What you need to do> From first line to last, transcribe the listing exactly and skip any image.
== Given information
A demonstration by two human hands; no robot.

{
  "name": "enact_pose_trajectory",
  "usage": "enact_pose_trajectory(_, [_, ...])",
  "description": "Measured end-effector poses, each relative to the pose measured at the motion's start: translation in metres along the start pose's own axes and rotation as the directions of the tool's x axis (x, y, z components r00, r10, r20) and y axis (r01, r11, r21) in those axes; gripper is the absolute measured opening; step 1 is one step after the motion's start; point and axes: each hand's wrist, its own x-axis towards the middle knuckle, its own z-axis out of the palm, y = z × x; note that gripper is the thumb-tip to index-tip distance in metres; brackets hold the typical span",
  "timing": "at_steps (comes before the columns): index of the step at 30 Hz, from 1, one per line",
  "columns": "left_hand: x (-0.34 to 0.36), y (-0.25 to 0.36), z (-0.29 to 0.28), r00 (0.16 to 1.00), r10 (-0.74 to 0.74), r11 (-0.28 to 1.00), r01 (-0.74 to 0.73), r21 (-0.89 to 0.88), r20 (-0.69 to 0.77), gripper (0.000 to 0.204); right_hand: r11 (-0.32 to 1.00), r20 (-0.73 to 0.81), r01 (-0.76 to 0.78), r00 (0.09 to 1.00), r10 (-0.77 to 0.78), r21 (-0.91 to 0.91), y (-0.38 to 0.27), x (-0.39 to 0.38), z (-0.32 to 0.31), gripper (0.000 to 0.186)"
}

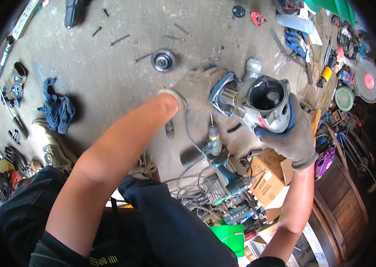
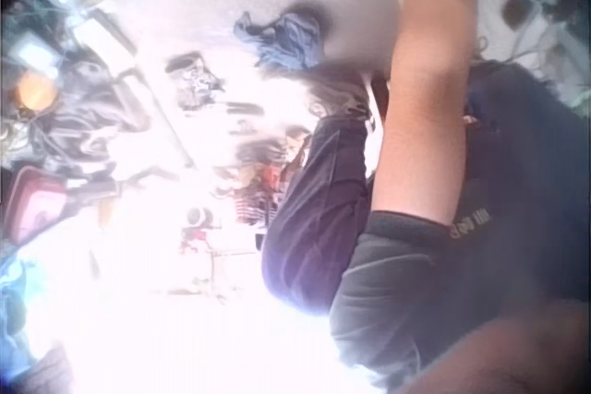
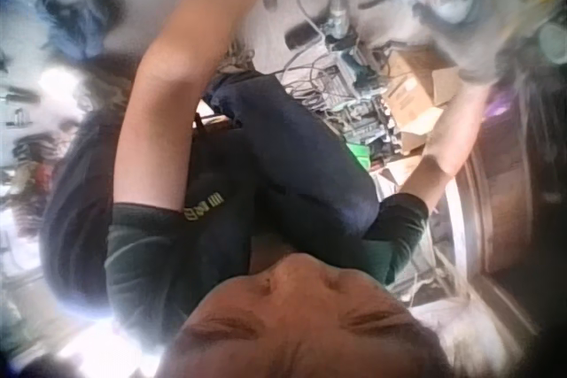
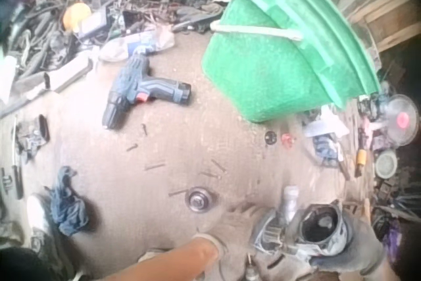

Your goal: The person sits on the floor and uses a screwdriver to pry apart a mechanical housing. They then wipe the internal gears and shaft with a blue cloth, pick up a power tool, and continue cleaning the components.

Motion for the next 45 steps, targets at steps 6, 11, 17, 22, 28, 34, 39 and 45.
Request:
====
Expected answer>
A demonstration by two human hands; no robot.

{
  "name": "enact_pose_trajectory",
  "usage": "enact_pose_trajectory(_, [_, ...])",
  "description": "Measured end-effector poses, each relative to the pose measured at the motion's start: translation in metres along the start pose's own axes and rotation as the directions of the tool's x axis (x, y, z components r00, r10, r20) and y axis (r01, r11, r21) in those axes; gripper is the absolute measured opening; step 1 is one step after the motion's start; point and axes: each hand's wrist, its own x-axis towards the middle knuckle, its own z-axis out of the palm, y = z × x; note that gripper is the thumb-tip to index-tip distance in metres; brackets hold the typical span",
  "timing": "at_steps (comes before the columns): index of the step at 30 Hz, from 1, one per line",
  "columns": "left_hand: x (-0.34 to 0.36), y (-0.25 to 0.36), z (-0.29 to 0.28), r00 (0.16 to 1.00), r10 (-0.74 to 0.74), r11 (-0.28 to 1.00), r01 (-0.74 to 0.73), r21 (-0.89 to 0.88), r20 (-0.69 to 0.77), gripper (0.000 to 0.204); right_hand: r11 (-0.32 to 1.00), r20 (-0.73 to 0.81), r01 (-0.76 to 0.78), r00 (0.09 to 1.00), r10 (-0.77 to 0.78), r21 (-0.91 to 0.91), y (-0.38 to 0.27), x (-0.39 to 0.38), z (-0.32 to 0.31), gripper (0.000 to 0.186)"
}


Your goal: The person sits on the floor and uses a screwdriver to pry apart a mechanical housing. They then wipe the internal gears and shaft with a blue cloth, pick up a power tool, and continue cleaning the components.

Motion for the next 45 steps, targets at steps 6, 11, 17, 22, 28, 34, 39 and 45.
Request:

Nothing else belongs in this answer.